Desde que se instituyó el 24 de marzo como Día Nacional de la Memoria por la Verdad y la Justicia en conmemoración de quienes resultaron víctimas del proceso iniciado en 1976, una obligada reflexión salta, o bien debería saltar, a nuestro presente.
Existen dos modos de recordar la Gran Tragedia Nacional, una de las formas es simplemente rememorar, es decir traer a nuestra realidad diaria dicha experiencia sólo como un dato histórico, carente de contenido y sentido, condenándola así a transitar un paulatino enfriamiento hasta llegar a la indiferencia total, sin aprender nada de ella; la otra es de modo ejemplar, meditando sobre lo ocurrido, haciendo una pausa dentro del mar de urgencias cotidianas y de informaciones que saturan y hasta desorientan al quitarle entidad y crueldad al período, como también a sus efectos. Por ello, esta fecha debería ser una invitación a encontrar individual y colectivamente el verdadero aprendizaje de la atroz experiencia vivida.
El sistema de memoria suele estar subordinado a las intenciones o decisiones de los actores sociales, a tal punto que algunos sostienen que la historia no es un conjunto de recuerdos compartidos, sino más bien un conjunto pactado de olvidos colectivos, por lo que este juego de palabras no hace otra cosa más que estimular la reflexión: ¿por qué y qué debemos recordar?, ¿con qué espíritu debemos recordar?, ¿el “olvido” es una instancia necesaria y reparadora de la mente y el alma?, ¿olvido e impunidad son conceptos que se potencian?, ¿la justicia tardía redime tanto dolor acumulado?, ¿con qué herramientas evitaremos que no vuelva ocurrir otro drama similar? Antes de ensayar alguna respuesta, debemos efectuar algunas consideraciones del fenómeno memoria, como capacidad para almacenar y recuperar información. En primer término, diremos que existe acuerdo entre los científicos que tratan de desentrañar los laberintos de la mente humana en que ella puede clasificarse, según su alcance en el tiempo, en: corto, mediano y largo plazo, por lo que todo cuanto ocurre en nuestra vida pasa por un tamiz, según la importancia de la experiencia, desechándose casi inmediatamente acontecimientos habituales –memoria a corto plazo (ej.: la cantidad de medialunas que había en el desayuno)–, para atrapar otros datos más útiles a mediano plazo (ej.: recordar el kilometraje necesario para un nuevo servicio mecánico), quedando anclados en forma estable y definitiva en la memoria a largo plazo aquellos datos, hechos y circunstancias vitales para nuestra existencia y autopreservación, independientemente de si los mismos han sido de goce o de dolor.

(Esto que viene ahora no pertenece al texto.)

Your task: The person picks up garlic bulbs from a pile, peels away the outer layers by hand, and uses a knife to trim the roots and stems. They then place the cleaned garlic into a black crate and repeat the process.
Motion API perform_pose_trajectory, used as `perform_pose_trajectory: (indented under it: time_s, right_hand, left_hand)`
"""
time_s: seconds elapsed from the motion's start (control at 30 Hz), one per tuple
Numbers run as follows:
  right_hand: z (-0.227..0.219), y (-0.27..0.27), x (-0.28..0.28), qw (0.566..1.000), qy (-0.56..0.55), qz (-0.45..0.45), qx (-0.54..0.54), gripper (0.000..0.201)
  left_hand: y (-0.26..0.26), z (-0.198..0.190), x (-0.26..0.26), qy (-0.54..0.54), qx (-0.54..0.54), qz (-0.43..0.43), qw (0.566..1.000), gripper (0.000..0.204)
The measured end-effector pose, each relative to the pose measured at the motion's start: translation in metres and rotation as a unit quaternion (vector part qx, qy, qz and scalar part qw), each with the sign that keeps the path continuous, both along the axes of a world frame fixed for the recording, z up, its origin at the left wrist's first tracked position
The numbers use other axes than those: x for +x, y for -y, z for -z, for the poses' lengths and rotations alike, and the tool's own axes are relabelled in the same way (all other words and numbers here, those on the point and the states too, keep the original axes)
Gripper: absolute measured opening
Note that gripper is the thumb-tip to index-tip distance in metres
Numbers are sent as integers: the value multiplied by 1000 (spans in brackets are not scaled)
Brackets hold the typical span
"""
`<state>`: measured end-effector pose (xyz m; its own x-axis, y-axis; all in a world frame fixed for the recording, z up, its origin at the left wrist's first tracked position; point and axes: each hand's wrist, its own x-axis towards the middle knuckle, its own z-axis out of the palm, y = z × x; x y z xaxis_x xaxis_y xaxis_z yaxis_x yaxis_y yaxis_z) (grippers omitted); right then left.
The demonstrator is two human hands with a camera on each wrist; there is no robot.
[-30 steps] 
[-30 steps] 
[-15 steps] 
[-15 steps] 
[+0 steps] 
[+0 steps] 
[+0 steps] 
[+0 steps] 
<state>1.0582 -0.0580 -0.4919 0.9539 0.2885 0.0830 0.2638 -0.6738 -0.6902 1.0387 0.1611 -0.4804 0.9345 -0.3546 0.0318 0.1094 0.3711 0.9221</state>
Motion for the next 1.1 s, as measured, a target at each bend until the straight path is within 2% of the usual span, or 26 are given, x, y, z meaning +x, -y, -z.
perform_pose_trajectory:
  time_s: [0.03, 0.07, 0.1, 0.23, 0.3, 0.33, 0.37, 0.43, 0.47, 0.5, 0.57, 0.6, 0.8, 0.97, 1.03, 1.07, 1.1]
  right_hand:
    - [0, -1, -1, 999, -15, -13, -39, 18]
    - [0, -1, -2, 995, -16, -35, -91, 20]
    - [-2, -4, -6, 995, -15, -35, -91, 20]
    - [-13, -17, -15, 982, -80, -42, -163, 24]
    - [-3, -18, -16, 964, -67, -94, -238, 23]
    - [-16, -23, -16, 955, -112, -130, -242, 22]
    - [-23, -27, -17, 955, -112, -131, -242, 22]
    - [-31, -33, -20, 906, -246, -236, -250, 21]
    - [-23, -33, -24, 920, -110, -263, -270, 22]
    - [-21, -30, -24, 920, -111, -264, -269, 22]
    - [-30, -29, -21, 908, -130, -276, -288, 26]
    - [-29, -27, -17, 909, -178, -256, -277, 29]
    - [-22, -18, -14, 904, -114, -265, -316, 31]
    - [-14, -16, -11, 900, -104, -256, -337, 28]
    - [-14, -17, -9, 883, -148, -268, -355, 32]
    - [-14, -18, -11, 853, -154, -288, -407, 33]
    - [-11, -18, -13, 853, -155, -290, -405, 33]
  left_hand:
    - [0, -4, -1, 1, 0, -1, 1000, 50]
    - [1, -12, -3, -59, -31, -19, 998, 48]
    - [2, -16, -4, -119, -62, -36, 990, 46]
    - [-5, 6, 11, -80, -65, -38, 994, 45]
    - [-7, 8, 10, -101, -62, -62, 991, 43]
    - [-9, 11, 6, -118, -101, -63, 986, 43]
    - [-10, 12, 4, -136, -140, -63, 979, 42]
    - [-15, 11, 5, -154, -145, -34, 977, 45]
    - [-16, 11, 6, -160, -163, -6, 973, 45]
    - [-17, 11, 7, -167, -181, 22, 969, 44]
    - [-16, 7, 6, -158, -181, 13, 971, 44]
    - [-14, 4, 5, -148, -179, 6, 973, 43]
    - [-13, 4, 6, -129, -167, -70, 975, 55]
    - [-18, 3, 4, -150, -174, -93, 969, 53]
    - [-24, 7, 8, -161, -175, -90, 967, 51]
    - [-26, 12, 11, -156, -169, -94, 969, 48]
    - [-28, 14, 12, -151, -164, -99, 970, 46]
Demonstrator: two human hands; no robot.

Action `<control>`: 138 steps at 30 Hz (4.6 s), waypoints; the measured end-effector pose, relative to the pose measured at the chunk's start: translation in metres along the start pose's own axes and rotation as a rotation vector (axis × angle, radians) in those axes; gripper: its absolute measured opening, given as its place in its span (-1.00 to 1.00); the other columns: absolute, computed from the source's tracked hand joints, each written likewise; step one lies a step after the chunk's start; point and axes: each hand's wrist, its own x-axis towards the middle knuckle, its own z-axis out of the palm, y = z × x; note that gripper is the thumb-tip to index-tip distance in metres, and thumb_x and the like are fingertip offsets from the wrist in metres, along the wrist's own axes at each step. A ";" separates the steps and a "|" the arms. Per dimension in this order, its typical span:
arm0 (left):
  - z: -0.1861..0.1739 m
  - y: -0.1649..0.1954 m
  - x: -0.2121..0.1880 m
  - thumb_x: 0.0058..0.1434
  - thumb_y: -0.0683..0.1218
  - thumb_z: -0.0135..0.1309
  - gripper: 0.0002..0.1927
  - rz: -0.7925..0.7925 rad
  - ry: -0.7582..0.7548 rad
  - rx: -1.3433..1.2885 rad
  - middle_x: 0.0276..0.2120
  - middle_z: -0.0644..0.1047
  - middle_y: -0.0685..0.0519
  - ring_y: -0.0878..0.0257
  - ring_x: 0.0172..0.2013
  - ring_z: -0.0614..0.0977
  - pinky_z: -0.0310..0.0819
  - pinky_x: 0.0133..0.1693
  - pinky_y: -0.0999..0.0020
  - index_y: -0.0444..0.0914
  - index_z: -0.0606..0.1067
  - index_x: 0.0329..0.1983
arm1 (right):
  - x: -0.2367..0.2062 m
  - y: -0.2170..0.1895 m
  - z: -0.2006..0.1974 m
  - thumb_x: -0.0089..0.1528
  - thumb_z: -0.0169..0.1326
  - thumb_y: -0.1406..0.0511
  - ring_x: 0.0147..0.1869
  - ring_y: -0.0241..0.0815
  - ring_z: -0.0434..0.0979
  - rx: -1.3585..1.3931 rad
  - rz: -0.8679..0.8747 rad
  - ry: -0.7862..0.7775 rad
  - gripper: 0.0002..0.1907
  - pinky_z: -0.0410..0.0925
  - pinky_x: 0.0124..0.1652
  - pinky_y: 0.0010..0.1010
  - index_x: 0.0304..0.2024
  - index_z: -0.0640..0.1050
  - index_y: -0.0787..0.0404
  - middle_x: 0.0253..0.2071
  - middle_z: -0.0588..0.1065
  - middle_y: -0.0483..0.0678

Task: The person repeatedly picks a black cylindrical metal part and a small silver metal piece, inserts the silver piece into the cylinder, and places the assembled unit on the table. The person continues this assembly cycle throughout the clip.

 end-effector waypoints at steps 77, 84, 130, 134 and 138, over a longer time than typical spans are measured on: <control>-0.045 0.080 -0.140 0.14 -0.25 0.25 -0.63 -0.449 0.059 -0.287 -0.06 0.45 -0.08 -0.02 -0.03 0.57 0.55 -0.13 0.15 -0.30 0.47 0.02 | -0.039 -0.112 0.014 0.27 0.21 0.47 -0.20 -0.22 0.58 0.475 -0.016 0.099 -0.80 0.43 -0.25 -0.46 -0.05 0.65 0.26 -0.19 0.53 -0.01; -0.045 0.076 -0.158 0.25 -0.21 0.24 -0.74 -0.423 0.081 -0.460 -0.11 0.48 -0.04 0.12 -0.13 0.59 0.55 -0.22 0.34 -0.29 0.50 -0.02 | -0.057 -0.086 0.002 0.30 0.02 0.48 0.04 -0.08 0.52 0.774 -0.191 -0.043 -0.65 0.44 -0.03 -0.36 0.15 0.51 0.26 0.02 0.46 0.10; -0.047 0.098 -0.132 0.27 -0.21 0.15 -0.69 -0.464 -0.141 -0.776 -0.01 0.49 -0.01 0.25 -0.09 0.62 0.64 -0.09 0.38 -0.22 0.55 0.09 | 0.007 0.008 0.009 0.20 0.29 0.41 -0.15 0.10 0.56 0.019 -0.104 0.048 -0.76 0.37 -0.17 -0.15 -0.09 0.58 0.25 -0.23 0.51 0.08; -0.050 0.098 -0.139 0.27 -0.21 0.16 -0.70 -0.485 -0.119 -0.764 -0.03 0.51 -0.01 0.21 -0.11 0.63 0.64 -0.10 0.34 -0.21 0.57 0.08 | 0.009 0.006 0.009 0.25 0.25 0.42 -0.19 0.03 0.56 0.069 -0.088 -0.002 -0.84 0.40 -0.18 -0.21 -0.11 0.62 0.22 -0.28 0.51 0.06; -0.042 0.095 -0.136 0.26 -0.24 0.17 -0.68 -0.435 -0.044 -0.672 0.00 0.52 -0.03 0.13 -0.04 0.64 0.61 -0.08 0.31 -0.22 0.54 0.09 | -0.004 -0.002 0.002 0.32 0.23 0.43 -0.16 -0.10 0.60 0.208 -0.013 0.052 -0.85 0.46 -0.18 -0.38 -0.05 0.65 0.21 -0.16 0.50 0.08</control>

La memoria puede operar en forma implícita –sensaciones, capacidades y habilidades– o en su forma explícita, que demanda de nuestra parte un esfuerzo consciente y deliberado para recordar hechos, personas, lugares o cosas; y es justamente con esta última con la que debemos proceder a rescatar la información y formular la reflexión común, para completarlos con los acontecimientos y las experiencias personales o colectivas de aquel período.
En el actual contexto, resulta fácil caer entre los argumentos antagónicos sostenidos, tanto por las personas que nos proponen huir hacia el futuro, sin aprendizajes experimentales, sin huellas de glorias ni penas y con el único afán de fundar una neoexistencia libre de las miserias del pasado, como de aquellas otras que se empeñan en vivir exclusivamente en el pasado, condicionadas por la experiencia atormentante que las determina y las estructura en su vida presente; por ello, y más allá de estas dos maneras de asumir lo sucedido, estimo que el desafío es construir racionalmente el futuro que nos merecemos, ya que sería una pena que la memoria sólo funcionara hacia atrás sin aportar aprendizajes significativos al porvenir.
*Docente Universidad Nacional de Córdoba.